American Century Investments, a $152 billion investment company in Kansas City, Mo., is not your typical investment firm. And neither is its philanthropic program.
The controlling owner of American Century is the nonprofit Stowers Institute for Medical Research, a medical research facility in Kansas City that draws scientists from around the globe to do cutting-edge research on cancer and degenerative diseases. The $300 million facility is home to 500 scientists.

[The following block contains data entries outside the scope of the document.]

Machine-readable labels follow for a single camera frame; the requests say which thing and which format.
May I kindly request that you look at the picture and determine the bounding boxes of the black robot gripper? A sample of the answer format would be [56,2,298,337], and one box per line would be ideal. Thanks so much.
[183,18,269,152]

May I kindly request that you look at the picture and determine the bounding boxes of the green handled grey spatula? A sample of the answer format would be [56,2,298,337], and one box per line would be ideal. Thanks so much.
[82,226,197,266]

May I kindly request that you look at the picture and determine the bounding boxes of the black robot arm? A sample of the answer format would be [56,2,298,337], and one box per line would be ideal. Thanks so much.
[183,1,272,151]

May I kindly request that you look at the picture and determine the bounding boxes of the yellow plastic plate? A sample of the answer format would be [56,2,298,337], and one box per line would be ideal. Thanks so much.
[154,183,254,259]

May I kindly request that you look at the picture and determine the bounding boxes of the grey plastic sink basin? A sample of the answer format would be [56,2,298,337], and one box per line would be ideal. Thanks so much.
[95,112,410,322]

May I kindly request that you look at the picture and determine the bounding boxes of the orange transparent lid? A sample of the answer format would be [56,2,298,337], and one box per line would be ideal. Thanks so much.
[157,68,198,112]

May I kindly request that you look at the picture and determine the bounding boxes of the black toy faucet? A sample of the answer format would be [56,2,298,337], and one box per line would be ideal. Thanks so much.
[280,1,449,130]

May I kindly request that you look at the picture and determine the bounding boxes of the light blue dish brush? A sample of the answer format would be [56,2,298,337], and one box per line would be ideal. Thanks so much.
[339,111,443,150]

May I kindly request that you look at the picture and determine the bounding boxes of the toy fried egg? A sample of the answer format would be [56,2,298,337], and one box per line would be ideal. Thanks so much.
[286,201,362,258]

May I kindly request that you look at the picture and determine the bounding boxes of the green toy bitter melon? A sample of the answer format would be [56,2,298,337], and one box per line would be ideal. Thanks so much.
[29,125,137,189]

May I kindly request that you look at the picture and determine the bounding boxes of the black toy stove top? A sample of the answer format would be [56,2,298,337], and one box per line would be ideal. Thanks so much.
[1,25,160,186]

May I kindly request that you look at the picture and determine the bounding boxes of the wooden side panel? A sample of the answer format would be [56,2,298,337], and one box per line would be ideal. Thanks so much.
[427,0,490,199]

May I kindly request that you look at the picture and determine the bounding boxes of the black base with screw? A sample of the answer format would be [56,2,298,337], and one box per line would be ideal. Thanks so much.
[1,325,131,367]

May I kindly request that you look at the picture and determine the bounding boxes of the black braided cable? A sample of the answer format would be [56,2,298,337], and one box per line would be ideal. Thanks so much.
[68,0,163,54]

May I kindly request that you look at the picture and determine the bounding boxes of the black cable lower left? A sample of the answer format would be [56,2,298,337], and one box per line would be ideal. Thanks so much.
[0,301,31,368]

Thanks to its ownership stake, the Stowers Institute is ensured a steady flow of income from American Century. That is, as long as it is profitable, which it has been for decades. The funding arrangement frees its scientists to do long-term medical research without the distraction of fund-raising or the pressure of producing faster results for donors, says Dr. David Chao, president and CEO of the Stowers Institute.
James and Virginia Stowers founded American Century in 1958 and proceeded to build a multibillion fortune. They started with two funds; today the company has 113, as well as 1,300 employees in four offices on three continents.
After becoming hugely successful, the couple decided to give away most of the money. They affixed their names to the Giving Pledge, in which some of the world’s wealthiest families have promised to give away 99% of their wealth during their lifetime or upon death. Jim Stowers died in 2014 at the age of 90.
He had survived prostate cancer while Virginia had survived breast cancer. They decided they wanted to endow a medical research facility to draw top-rated scientists who would not have to worry about fund-raising, as most nonprofits do.
Aside from giving $500 million to start the institute, Jim and Virginia Stowers gave to it their shares of American Century. The IRS allows a medical research institute to own up to 100% of a for-profit company while a family foundation can own only 20%.